Task requirements:
The records below are made of lines; count those holding the word "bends" and give the number only.

Data to process:
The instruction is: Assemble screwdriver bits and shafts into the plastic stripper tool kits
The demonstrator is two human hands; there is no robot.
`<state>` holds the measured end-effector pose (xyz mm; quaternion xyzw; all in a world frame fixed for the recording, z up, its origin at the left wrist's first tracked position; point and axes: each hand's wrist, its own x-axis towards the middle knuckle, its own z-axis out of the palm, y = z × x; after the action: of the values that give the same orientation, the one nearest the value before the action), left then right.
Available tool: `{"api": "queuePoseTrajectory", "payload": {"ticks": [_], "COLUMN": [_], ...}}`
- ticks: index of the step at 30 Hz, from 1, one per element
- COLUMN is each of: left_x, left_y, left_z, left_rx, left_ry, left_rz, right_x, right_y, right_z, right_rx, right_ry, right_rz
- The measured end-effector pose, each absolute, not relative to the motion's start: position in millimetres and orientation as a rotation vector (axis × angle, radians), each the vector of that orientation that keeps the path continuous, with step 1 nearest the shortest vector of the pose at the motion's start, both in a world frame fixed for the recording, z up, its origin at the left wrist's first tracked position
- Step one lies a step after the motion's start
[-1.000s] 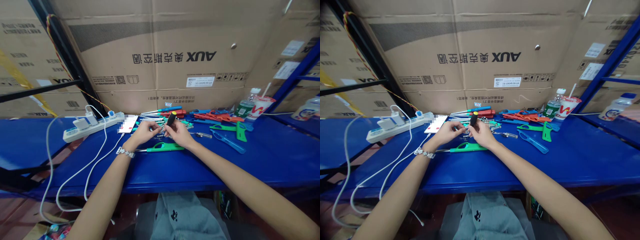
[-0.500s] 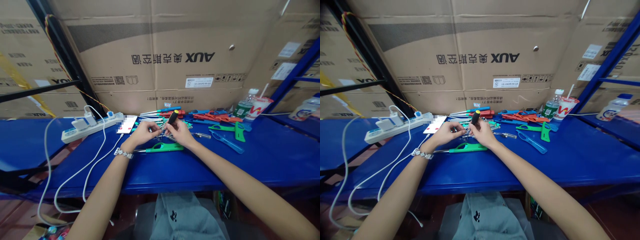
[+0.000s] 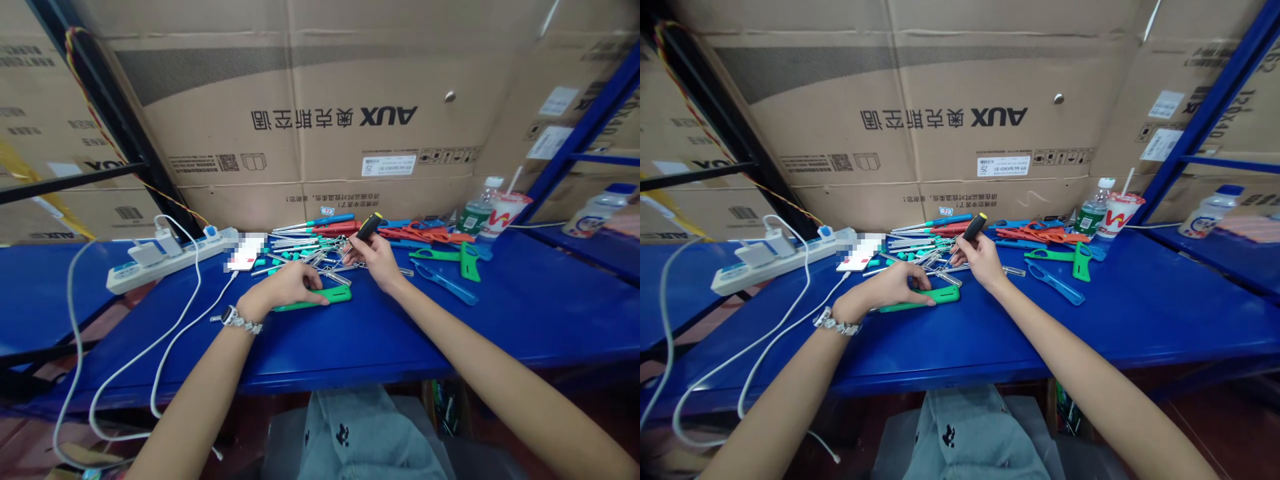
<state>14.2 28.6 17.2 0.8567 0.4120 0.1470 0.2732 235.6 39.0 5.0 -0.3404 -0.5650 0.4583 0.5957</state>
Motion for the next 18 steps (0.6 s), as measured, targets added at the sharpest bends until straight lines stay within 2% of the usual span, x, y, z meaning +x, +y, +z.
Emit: {"api": "queuePoseTrajectory", "payload": {"ticks": [3,9,18], "left_x": [8,19,21], "left_y": [30,32,38], "left_z": [17,15,5], "left_rx": [2.274,2.26,2.202], "left_ry": [1.138,1.068,0.996], "left_rz": [0.452,0.798,0.806], "right_x": [233,228,227], "right_y": [35,29,29], "right_z": [7,9,9], "right_rx": [-0.773,-0.726,-0.705], "right_ry": [-1.299,-1.24,-1.253], "right_rz": [1.099,1.159,1.132]}}
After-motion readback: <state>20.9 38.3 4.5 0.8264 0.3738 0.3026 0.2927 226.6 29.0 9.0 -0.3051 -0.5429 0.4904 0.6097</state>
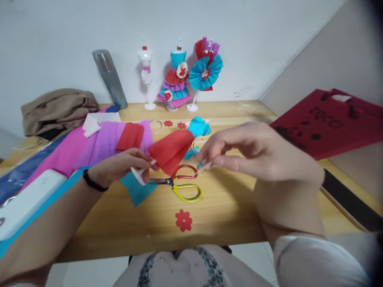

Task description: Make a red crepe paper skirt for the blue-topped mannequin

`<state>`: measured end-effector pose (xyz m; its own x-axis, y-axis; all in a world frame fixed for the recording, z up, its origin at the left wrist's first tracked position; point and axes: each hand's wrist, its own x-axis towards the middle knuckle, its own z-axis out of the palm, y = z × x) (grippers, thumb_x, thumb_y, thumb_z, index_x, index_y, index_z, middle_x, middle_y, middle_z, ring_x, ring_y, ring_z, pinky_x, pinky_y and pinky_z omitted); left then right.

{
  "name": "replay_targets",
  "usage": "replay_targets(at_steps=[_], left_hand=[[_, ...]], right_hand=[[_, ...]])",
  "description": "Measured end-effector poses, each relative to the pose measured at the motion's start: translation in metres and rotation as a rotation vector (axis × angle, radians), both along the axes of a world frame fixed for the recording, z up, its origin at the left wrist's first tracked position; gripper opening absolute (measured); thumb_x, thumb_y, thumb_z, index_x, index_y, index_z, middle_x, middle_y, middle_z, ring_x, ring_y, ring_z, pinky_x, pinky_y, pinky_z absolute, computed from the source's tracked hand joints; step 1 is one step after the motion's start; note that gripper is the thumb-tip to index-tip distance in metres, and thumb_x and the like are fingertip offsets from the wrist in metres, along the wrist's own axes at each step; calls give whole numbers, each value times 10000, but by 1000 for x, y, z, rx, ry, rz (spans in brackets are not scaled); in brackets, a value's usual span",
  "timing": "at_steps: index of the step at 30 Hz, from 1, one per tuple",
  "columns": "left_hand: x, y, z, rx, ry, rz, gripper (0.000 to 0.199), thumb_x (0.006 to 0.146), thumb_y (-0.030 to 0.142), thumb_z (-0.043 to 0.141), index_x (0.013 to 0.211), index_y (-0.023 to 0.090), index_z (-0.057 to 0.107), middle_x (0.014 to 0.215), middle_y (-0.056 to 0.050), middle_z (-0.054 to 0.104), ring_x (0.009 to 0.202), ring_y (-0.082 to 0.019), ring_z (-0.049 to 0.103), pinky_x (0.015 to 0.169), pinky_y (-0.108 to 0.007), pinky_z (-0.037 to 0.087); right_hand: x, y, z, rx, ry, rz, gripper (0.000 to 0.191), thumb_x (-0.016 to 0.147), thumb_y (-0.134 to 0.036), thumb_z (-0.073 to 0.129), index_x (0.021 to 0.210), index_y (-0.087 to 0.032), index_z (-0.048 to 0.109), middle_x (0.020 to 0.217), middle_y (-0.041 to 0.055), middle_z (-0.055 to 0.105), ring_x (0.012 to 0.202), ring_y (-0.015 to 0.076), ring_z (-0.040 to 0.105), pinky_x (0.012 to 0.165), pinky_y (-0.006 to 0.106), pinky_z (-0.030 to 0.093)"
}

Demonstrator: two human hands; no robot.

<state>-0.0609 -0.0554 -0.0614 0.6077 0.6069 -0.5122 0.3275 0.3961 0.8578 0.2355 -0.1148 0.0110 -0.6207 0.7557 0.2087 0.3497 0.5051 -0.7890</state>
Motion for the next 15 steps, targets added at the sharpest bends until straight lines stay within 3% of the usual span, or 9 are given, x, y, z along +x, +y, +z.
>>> replay_targets(at_steps=[3,8,15], left_hand=[[-17,22,-6,-10,112,-202,211,660,326,776,564,145,725,514,-80,672,448,-143,577,456,-215,425],[-19,45,-22,17,176,-301,121,629,286,757,626,166,744,496,-46,665,435,-164,576,428,-229,444],[-20,60,-36,17,77,-415,246,724,384,757,668,145,754,479,-81,648,401,-164,573,398,-217,443]], right_hand=[[9,17,-3,-76,-12,-72,156,848,-321,724,767,-212,647,788,47,716,709,170,659,631,283,533],[5,32,-13,-171,-117,20,184,853,-305,698,751,-177,613,777,54,694,699,146,631,606,258,491],[-1,39,-21,-222,-210,99,165,861,-263,671,760,-146,613,711,47,666,627,122,596,556,233,455]])
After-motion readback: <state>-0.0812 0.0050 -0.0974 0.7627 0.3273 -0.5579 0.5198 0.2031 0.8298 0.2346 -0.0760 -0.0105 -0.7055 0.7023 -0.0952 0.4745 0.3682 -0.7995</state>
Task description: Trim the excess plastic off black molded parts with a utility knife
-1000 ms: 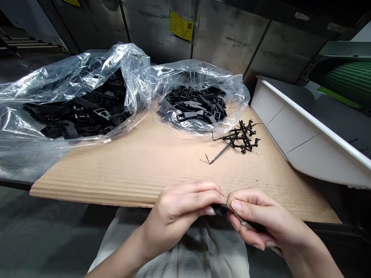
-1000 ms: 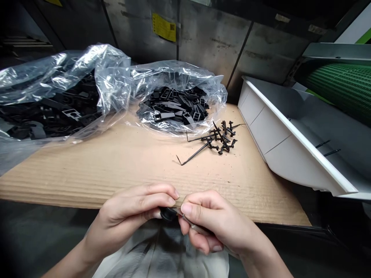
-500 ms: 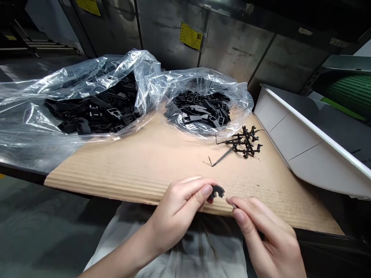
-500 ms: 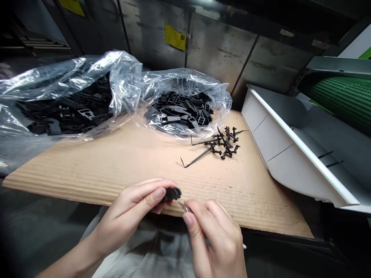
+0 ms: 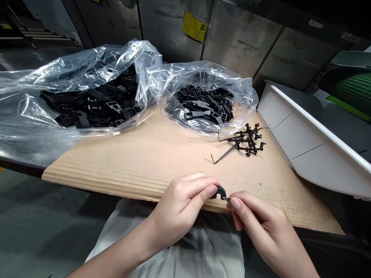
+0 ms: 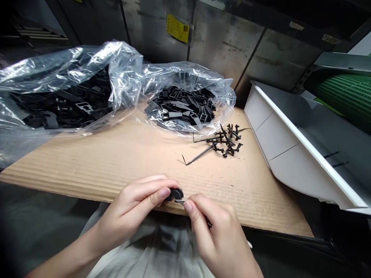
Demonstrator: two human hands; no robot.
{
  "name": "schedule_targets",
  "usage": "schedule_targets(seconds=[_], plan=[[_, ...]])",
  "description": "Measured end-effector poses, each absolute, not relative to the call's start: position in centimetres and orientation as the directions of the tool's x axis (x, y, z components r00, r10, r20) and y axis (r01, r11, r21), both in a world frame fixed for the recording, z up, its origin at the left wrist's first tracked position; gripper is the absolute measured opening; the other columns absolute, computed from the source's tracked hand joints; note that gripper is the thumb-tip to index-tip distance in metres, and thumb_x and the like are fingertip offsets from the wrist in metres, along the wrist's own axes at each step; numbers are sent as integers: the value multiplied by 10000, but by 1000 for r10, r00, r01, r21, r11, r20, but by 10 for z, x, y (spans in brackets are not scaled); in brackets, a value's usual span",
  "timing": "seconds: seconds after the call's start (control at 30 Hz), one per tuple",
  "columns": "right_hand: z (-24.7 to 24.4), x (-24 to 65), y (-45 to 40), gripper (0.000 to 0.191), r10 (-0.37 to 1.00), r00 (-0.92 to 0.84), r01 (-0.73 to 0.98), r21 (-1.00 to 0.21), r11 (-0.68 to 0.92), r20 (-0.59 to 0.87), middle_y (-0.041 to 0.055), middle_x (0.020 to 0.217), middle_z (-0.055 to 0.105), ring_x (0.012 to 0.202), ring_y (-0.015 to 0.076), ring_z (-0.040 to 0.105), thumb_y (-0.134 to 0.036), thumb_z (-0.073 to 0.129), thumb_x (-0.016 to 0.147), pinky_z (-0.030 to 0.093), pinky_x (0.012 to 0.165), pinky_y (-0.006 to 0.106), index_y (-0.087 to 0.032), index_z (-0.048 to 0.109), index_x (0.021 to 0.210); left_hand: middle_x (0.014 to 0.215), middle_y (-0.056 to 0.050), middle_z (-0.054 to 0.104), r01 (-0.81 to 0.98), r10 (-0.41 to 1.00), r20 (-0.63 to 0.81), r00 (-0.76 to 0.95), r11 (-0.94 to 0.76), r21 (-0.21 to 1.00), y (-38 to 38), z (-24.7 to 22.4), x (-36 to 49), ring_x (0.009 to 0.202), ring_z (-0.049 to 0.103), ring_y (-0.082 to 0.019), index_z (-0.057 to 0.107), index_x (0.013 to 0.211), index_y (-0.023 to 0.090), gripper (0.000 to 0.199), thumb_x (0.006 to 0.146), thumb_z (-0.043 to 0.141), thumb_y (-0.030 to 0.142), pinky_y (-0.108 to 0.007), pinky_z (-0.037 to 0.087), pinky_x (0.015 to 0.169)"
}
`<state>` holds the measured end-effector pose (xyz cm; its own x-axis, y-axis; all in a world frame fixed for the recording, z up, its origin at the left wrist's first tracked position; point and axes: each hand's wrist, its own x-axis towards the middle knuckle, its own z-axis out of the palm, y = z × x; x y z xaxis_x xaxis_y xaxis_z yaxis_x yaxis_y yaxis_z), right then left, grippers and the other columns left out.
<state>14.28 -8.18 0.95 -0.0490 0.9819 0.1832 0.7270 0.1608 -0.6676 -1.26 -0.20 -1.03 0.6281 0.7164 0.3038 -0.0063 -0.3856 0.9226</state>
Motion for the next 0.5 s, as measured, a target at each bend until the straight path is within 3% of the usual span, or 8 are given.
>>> schedule_targets(seconds=[0.1,0.2,0.33,0.43,0.5], plan=[[14,145,-81,303,984,-179,740,-659,136,2,-58,503,446,456,51,443,-252,387,871,331,463,157,-190,395,574,764,-25,602,17,727,297,618,-391,920,-1,-9,-12,710,551,-129,632,867,132,241,897,409,218,-197,402,640],[14,145,-84,299,976,-214,721,-681,130,-40,-55,507,478,470,53,479,-256,385,872,356,479,149,-192,441,585,815,-34,626,25,737,287,611,-381,924,-1,-8,-12,751,564,-142,633,865,138,244,896,409,229,-203,410,655],[8,141,-92,85,958,72,736,-663,136,276,-19,639,585,574,97,568,-287,510,816,418,500,168,-233,574,831,783,-36,622,49,739,260,622,-368,929,1,-8,-11,719,560,-144,637,854,132,276,904,386,237,-212,408,637],[0,130,-90,267,854,126,799,-562,214,505,-14,668,578,554,99,559,-200,559,783,427,514,192,-275,530,1038,725,-45,609,67,728,233,645,-358,931,0,-7,-9,665,554,-146,632,830,108,317,911,357,244,-216,405,599],[-6,122,-86,304,799,87,819,-499,283,595,-20,644,574,504,94,545,-138,533,788,439,516,202,-295,519,1047,704,-50,603,70,699,235,675,-378,923,-3,-4,-9,659,558,-147,631,774,100,347,914,343,235,-211,413,597]])
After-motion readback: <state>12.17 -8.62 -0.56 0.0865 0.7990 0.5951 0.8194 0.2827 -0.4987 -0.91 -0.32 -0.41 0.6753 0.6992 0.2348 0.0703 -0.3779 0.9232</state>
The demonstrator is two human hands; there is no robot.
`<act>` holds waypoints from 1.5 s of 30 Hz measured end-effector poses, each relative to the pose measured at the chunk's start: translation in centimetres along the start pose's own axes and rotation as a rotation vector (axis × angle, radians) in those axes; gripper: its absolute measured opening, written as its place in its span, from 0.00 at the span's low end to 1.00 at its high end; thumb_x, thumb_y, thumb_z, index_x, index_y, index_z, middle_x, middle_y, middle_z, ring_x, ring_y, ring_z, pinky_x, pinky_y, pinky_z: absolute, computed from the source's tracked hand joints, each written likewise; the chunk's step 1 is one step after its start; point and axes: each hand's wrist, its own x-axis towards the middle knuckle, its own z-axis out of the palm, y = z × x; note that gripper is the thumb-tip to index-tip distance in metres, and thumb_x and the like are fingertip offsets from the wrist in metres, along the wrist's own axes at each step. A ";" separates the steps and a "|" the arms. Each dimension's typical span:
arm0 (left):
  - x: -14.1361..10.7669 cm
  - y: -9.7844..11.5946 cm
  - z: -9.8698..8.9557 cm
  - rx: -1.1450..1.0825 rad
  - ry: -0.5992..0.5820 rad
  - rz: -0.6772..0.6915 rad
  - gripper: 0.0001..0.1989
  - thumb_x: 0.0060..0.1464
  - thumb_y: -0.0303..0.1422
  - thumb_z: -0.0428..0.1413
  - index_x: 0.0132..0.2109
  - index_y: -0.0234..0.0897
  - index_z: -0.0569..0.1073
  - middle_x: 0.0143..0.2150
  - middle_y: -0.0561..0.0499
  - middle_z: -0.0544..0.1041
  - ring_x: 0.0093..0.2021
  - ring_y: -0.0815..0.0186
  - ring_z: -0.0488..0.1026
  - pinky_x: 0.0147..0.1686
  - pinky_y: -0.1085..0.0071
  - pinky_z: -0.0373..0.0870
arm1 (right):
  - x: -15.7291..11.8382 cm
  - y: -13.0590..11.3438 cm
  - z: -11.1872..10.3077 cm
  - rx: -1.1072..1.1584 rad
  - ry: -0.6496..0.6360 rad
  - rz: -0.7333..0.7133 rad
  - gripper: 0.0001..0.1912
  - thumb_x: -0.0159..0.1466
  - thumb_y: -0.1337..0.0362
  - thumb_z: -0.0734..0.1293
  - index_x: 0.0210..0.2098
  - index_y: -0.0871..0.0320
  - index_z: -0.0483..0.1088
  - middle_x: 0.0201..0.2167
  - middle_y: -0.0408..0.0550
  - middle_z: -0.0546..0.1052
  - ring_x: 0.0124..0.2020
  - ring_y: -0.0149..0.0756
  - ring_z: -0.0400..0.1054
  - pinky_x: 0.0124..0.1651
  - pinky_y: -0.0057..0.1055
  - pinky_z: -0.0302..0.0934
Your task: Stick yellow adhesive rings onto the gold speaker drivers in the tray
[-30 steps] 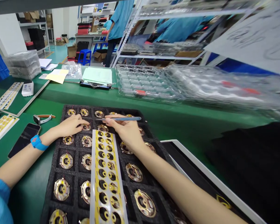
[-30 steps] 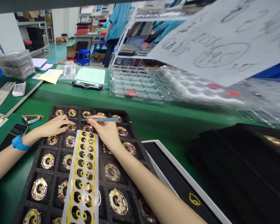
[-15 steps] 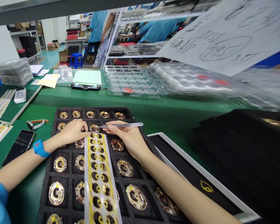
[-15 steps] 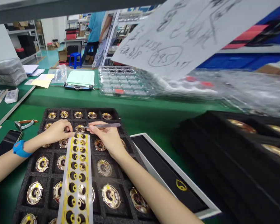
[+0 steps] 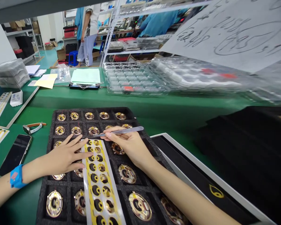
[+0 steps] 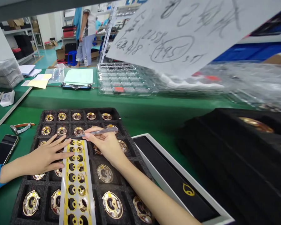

Response to the exercise:
2